Trump Lawsuits: Of All His Grifts, They Are By Far The Most Efficient

You have to give Donald Trump some credit. He was making plenty of money selling pardons, ripping off Venezuela’s oil, and selling seats on his “Board of Peace,” but all of these required something resembling work. In the case of Venezuelan oil, he even had to invade a country and kill 80 people.

But Trump’s latest grift is far simpler. He just sues the government and then orders Attorney General Pam Bondi to give him the money. He already did this several months back when he filed a $230 million suit because the government tried to prosecute him for the crimes he committed.

As a practical matter, Trump’s lawsuit was a total joke. Since he almost certainly would have been found guilty if he had allowed the prosecution to continue, there is not even the beginning of a case. Imagine Jeffrey Esptein, if he was still alive, suing the government for prosecuting him. I doubt the Justice Department would be handing over $230 million.

But the Trump case was even worse. Even when acquitted, a defendant can only under extraordinary circumstances, like a racially motivated prosecution, even get through the door with a suit against the government. And in such cases, the defendant’s attorney fees would be the bulk of the damages.

That might get Trump into the single-digit millions even if the facts had been completely different and he was totally innocent. That might come to two or three percent of the taxpayer dollars he told Bondi to give to him.

But now Trump has decided he needs more money, so he’s demanding more than 40 times as much, suing the Internal Revenue Service for $10 billion for releasing information from his tax returns. One of the ironies of this story is that the leak took place in Trump’s first term, so ostensibly, as president, he is responsible for the harm for which he is suing the government. No matter, this is Donald Trump’s America.

I often point out that the sums the right yells about are relatively trivial when put in any sort of context. Trump’s theft is moving into the not all together trivial category even in the context of the federal budget.

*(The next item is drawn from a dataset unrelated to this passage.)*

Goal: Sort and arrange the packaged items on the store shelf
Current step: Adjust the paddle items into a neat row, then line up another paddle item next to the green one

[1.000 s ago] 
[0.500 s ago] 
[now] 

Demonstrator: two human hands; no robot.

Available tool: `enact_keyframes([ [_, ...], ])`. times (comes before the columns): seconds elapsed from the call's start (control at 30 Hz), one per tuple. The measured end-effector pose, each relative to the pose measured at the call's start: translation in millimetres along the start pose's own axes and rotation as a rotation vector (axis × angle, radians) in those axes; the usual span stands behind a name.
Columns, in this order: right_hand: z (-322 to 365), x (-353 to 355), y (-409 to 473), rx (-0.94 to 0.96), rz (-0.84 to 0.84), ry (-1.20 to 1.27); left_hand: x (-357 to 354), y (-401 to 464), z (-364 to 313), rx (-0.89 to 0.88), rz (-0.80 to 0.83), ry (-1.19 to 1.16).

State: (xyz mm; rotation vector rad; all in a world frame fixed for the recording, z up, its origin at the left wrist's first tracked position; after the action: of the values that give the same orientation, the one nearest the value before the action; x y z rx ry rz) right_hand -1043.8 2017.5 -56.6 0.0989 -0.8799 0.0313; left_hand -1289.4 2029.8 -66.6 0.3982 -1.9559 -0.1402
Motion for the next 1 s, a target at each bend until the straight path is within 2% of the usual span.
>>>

For some comparisons, the annual appropriation to support public broadcasting was around $550 million. Donald Trump is demanding almost 20 times as much because of his hurt feelings over some of his tax returns being made public.

The Africa AIDS program that Elon Musk nixed with his little chainsaw got $4.5 billion a year. This program has saved tens of millions of lives. Donald Trump wants taxpayers to give him more than twice as much because the I.R.S. embarrassed him by releasing his tax returns, something every president has done.

The enhanced subsidies in the Obamacare exchanges, that the Republicans let expire at the start of this year, would cost about $30 billion a year to extend. These subsidies would benefit around 22 million people. This means that Donald Trump is asking taxpayers to hand him one-third of the money needed to make healthcare affordable to 22 million people.

Here’s the picture.

As bad as it is to steal $10 billion from the taxpayers, the worse part is that Trump now realizes that the federal Treasury is an open piggy bank for him. He can file a lawsuit about literally anything, no matter how crazy, for any amount, and then tell Attorney General Bondi or the relevant agency head to hand him the cash.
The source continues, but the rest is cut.